## WHAT IS EXPECTED
Nothing after the line containing "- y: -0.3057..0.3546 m" belongs in the answer; write out exactly every line from the start of the material up to it, including it.

## INFORMATION SHOWN
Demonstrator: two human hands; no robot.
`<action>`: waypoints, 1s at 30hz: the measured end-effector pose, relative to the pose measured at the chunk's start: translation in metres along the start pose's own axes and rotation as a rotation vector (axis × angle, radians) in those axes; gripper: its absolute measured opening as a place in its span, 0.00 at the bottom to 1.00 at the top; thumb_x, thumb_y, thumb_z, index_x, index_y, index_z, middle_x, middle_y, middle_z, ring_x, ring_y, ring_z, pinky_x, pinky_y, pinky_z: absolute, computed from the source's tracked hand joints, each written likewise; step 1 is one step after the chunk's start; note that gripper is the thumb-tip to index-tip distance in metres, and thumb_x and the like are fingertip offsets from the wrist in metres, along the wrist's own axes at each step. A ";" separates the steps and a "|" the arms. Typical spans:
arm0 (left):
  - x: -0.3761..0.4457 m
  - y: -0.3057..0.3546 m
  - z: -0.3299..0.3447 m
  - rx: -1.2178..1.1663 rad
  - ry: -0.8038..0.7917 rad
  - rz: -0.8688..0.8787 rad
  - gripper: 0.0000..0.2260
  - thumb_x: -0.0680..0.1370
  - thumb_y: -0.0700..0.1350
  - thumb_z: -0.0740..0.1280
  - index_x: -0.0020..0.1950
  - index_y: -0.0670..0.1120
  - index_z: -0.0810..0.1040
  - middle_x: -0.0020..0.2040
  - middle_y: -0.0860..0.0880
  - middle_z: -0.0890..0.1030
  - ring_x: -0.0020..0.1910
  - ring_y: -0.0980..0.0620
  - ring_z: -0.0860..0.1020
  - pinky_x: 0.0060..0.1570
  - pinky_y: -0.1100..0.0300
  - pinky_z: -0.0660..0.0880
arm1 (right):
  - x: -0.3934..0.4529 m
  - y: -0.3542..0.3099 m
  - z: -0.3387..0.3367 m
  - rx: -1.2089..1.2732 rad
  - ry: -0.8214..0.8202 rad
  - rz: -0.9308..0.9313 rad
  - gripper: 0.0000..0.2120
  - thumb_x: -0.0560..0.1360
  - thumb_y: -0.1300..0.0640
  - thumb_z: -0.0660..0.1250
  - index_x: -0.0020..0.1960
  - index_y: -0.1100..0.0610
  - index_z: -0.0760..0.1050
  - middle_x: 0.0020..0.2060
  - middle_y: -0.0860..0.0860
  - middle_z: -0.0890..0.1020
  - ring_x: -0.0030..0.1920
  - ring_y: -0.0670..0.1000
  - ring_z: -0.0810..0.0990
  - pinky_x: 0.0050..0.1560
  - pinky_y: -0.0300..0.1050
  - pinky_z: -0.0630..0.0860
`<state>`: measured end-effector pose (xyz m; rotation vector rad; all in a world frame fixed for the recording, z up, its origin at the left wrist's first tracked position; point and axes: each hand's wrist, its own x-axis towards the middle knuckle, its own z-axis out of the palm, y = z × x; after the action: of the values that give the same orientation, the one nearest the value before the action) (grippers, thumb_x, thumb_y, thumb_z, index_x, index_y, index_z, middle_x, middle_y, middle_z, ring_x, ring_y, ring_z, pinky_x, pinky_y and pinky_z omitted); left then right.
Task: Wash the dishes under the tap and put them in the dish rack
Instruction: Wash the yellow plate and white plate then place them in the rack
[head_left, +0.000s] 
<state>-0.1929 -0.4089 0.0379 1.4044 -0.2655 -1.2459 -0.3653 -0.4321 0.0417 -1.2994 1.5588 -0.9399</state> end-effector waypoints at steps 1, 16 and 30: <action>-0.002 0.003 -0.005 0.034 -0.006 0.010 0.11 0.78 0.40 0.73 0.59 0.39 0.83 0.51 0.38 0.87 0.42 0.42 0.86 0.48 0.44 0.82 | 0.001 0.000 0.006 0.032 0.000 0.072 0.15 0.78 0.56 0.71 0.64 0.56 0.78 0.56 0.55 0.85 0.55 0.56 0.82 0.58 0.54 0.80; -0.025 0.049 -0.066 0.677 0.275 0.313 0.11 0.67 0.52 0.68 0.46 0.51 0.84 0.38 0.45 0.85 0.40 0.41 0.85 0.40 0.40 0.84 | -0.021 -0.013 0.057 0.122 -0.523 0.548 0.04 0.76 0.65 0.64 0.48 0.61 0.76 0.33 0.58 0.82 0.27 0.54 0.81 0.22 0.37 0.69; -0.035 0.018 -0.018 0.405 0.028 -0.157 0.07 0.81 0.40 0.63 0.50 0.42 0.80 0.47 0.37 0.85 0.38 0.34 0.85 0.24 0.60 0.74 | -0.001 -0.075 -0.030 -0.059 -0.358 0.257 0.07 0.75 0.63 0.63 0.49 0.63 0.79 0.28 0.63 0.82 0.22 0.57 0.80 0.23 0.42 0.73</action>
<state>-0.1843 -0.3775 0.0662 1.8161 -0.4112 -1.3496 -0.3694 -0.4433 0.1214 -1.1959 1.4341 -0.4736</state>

## TASK RESULT
Demonstrator: two human hands; no robot.
`<action>`: waypoints, 1s at 30hz: the measured end-effector pose, relative to the pose measured at the chunk's start: translation in metres along the start pose's own axes and rotation as a rotation vector (axis × angle, radians) in those axes; gripper: its absolute measured opening as a place in its span, 0.00 at the bottom to 1.00 at the top; thumb_x, thumb_y, thumb_z, index_x, index_y, index_z, middle_x, middle_y, middle_z, ring_x, ring_y, ring_z, pinky_x, pinky_y, pinky_z: absolute, computed from the source's tracked hand joints, each written likewise; step 1 is one step after the chunk's start; note that gripper is the thumb-tip to index-tip distance in metres, and thumb_x and the like are fingertip offsets from the wrist in metres, along the wrist's own axes at each step. A ";" separates the steps and a "|" the arms. Typical spans:
arm0 (left):
  - x: -0.3761..0.4457 m
  - y: -0.3057..0.3546 m

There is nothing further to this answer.